Condition(s) targeted: Scleroderma, Diffuse; Scleroderma, Systemic
Intervention: Abatacept (Drug); Abatacept (Drug)
Phase: Phase 1/Phase 2
Status: Completed
Sponsored by: Stanford University Official(s) and/or principal investigator(s): Eliza Farmer Chakravarty, Principal Investigator, Affiliation: Stanford University
Summary
Systemic sclerosis (scleroderma) is an autoimmune connective tissue disease that involves
the skin and other internal organs for which there are few effective treatment options. We
hypothesize that treatment with abatacept, a new therapy recently approved for the treatment
of rheumatoid arthritis, may reduce the progression of skin thickening and fibrosis in
people with scleroderma.
Clinical Details
Official title: A Pilot Study to Evaluate the Safety and Efficacy of Abatacept in Patients With Systemic Sclerosis
Study design: Allocation: Randomized, Endpoint Classification: Safety/Efficacy Study, Intervention Model: Parallel Assignment, Masking: Double Blind (Subject, Investigator, Outcomes Assessor), Primary Purpose: Treatment
Primary outcome: Change in Modified Rodnan Skin Score
Secondary outcome: Change in Oral Aperture and Hand ExtensionChange in Pulmonary Function Tests Change in Digital Ulcerations Change in Scleroderma Health Assessment Questionnaire Change in Serum Autoantibody Profile Change in Serum Cytokine Profile
Detailed description:
Systemic sclerosis is an autoimmune connective tissue disease of unknown etiology
characterized by progressive fibrosis of the skin and internal organs, vascular damage, and
autoantibody production. Although the disease is relatively rare, it is associated with
considerable morbidity and mortality. There have been improvements in survival over the
past few decades; however, this has been related to better management of vascular
manifestations of disease including renal crisis, pulmonary hypertension, gastroesophageal
reflux disease, and Raynaud's phenomenon. Clinical studies of disease modifying therapies
for cutaneous disease to date have been relatively unsuccessful.

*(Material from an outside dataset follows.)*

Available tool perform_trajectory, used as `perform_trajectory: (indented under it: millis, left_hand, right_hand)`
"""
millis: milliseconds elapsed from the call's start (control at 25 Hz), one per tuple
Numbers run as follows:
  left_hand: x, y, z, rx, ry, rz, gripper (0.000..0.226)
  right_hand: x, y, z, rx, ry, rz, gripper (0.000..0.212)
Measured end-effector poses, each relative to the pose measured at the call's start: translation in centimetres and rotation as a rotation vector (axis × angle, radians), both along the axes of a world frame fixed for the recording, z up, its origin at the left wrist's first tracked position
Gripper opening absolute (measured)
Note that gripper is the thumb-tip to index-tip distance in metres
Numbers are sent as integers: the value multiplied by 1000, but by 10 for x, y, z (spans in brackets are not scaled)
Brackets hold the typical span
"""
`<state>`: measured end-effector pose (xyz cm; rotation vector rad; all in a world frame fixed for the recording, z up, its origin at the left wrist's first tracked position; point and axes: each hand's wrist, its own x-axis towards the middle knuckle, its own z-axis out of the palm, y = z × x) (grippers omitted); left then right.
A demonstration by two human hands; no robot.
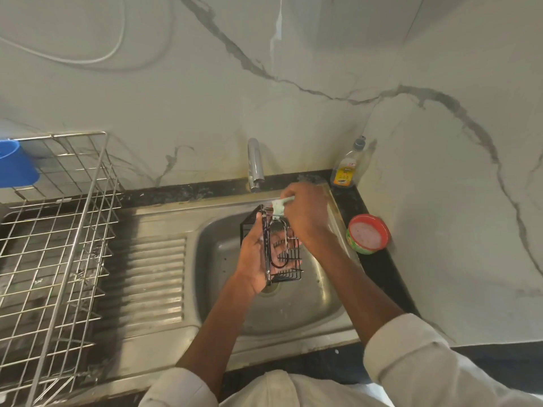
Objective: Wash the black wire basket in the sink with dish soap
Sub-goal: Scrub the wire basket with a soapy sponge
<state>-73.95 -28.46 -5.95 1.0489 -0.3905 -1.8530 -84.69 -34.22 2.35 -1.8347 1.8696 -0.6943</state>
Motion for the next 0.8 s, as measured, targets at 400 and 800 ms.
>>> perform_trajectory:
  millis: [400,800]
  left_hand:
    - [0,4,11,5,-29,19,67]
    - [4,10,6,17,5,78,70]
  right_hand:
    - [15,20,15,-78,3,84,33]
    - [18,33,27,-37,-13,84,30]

Although the etiology of the disease remains unknown, several observations support the role
of activated T cells in both the blood and skin of affected patients. Abatacept, a
recombinant fusion protein that blocks T cell activation, has recently been approved by the
FDA for rheumatoid arthritis. We hypothesize that inhibition of T cell activation with
abatacept may be efficacious in the treatment of patients with diffuse systemic sclerosis.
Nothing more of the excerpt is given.